Work required — Everything from the line that holds "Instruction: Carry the" through the end of the data below should be output exactly, both ends included.

Information supplied —
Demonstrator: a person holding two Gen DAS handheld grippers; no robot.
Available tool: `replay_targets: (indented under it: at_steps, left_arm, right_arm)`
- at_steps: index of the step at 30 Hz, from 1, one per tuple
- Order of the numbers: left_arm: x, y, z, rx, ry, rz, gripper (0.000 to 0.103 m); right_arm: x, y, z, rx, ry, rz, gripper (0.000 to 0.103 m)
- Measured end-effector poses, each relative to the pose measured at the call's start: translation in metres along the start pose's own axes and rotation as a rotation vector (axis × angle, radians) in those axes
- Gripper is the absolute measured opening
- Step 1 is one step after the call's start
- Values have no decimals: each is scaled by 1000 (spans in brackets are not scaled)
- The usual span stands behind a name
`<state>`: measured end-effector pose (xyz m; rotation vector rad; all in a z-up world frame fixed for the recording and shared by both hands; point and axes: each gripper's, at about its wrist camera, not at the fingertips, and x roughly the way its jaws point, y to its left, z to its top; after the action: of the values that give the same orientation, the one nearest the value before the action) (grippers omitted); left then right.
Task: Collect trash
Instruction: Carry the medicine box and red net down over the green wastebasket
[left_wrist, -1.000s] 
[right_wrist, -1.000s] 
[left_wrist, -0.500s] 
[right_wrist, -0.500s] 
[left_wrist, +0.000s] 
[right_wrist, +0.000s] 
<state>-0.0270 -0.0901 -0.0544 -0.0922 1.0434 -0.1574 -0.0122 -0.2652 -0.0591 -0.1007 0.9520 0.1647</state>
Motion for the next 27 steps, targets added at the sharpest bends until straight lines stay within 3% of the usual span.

Output of the exercise —
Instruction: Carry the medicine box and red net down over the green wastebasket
[left_wrist, -1.000s] 
[right_wrist, -1.000s] 
[left_wrist, -0.500s] 
[right_wrist, -0.500s] 
[left_wrist, +0.000s] 
[right_wrist, +0.000s] 
<state>-0.0270 -0.0901 -0.0544 -0.0922 1.0434 -0.1574 -0.0122 -0.2652 -0.0591 -0.1007 0.9520 0.1647</state>
Motion for the next 27 steps, targets added at the sharpest bends until straight lines stay within 3% of the usual span.

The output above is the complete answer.